I wish someone could sort of take over and tell me what to do next because I feel very very lost. I miss the confident person I used to be and I wish I knew why she's changed.

I'm sorry this has turned out such a self pitying post, I just needed to get it all down. I might take it down after a few days.

*Just a quick edit.

I had a telephone consultation today with my doctor to talk through bladder diary and how gluten free diet is going. My foggy mind thought he wanted me to go over it on the phone but he wanted me to drop the diary in. Ah well, he knows what it's like now. So I have mild overactive bladder and need to cut down on caffeine to see if that will help. Also I'll be seeing him again in a couple of weeks to discuss the gluten free diet. I personally don't think it's working so I'm curious to see what he'll do next. I must've had a hell of a lot of blood tests during the last 3 years because he won't even consider another blood test hehe.

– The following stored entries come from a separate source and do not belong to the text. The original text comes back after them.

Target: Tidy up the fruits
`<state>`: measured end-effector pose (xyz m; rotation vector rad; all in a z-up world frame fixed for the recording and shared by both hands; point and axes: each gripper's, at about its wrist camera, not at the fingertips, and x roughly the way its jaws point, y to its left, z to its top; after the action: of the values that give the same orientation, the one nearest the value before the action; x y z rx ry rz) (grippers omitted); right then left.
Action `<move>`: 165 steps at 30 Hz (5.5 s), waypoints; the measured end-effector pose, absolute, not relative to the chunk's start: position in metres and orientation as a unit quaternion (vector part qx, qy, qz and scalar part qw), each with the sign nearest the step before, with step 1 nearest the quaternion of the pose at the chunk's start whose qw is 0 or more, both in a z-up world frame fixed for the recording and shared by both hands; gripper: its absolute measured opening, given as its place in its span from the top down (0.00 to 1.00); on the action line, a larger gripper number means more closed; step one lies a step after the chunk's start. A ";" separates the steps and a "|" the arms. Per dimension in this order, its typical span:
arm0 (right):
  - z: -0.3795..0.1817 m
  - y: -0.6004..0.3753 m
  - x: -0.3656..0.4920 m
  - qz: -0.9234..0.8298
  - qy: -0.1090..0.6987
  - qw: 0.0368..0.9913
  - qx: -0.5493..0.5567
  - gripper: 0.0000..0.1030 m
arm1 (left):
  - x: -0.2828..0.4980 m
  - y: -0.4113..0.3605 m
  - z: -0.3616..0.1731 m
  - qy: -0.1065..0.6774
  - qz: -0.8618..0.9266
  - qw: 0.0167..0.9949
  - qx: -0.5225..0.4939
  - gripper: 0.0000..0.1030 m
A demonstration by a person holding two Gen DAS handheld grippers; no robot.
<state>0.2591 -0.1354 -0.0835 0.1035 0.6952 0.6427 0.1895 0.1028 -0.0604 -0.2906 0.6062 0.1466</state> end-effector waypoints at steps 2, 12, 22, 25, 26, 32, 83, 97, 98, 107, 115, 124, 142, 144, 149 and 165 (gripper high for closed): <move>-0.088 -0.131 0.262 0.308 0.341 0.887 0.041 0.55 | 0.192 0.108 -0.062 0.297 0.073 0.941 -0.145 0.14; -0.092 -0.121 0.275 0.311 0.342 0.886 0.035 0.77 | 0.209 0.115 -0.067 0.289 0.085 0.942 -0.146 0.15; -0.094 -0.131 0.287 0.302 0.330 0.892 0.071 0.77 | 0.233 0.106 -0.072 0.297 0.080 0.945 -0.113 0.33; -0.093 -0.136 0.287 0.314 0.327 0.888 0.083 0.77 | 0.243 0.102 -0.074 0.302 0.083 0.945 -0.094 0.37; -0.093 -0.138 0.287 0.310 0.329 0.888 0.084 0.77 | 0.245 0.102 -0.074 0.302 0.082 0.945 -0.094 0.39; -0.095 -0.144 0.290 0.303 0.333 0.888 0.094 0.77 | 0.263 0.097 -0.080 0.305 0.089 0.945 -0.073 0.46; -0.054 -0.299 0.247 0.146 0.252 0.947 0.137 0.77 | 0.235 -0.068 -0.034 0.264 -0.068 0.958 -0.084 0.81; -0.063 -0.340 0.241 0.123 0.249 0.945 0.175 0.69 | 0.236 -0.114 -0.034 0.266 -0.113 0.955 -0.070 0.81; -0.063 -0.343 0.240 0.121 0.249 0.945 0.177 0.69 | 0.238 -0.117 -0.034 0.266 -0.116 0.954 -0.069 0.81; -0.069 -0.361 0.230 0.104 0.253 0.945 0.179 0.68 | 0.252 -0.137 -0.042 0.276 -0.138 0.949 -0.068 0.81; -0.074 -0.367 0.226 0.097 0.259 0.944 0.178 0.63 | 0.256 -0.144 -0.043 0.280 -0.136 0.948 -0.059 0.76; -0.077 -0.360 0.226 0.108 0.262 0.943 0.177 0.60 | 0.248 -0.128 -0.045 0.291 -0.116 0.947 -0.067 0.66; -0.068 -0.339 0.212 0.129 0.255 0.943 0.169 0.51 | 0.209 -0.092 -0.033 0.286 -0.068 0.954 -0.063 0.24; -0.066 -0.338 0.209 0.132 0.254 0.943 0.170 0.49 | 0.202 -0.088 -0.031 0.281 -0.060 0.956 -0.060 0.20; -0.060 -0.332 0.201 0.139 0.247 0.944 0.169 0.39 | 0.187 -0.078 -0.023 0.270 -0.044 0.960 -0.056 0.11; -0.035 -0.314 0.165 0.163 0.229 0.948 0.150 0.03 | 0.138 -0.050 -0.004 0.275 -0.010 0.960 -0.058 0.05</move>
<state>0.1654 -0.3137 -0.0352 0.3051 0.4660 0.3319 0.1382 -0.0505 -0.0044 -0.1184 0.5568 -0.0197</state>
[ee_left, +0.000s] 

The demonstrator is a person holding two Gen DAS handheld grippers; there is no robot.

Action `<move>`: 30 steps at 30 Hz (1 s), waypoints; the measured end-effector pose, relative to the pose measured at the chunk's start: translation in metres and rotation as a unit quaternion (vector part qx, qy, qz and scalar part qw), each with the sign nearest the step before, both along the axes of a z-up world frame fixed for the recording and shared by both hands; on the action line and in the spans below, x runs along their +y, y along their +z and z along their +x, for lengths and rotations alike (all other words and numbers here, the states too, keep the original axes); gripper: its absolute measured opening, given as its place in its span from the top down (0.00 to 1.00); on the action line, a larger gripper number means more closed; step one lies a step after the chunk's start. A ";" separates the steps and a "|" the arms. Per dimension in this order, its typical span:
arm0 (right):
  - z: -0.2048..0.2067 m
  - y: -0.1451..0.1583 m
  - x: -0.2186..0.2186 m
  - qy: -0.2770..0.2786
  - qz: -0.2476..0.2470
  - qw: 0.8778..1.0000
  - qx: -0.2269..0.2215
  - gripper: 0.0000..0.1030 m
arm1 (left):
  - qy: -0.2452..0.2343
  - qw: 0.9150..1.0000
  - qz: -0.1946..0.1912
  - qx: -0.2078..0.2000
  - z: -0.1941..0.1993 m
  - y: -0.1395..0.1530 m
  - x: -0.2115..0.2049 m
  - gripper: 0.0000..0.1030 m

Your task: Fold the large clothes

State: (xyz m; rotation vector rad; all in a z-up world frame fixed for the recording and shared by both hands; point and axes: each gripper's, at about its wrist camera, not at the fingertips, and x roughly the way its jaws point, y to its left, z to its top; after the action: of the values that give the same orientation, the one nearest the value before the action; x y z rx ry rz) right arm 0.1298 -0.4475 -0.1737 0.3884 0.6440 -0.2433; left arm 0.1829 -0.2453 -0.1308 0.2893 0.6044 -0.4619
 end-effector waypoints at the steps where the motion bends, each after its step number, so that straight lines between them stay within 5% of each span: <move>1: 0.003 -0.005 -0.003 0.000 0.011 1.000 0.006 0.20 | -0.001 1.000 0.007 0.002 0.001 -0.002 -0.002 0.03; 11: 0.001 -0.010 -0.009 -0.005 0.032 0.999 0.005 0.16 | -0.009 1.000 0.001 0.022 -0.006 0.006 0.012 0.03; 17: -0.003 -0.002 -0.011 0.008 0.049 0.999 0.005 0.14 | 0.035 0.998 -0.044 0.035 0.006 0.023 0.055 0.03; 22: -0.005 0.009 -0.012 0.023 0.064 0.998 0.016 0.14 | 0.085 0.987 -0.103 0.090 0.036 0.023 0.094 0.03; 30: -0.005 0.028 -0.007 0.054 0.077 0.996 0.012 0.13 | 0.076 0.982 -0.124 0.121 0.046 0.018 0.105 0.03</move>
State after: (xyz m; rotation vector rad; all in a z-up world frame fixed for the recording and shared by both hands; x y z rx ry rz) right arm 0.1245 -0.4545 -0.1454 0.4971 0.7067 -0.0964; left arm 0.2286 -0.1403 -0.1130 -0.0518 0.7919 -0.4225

I'm really fed up of crying today! I was even on tears on the phone to the doc, but luckily I don't think he noticed. My signal was awful as well. Damn you Orange! It's not like I even live in an area that would be bad for signal, I live near a town centre for gawd's sake. But yes, everytime I spoke to him my voice was echoed back at me. I hate hearing my voice back, I sound like a 12 year old. Maybe that's one of the reasons why I'm not a particularly big fan of talking on the phone. I did Avon a year or so back and even the woman on the phone to me then asked if I was old enough!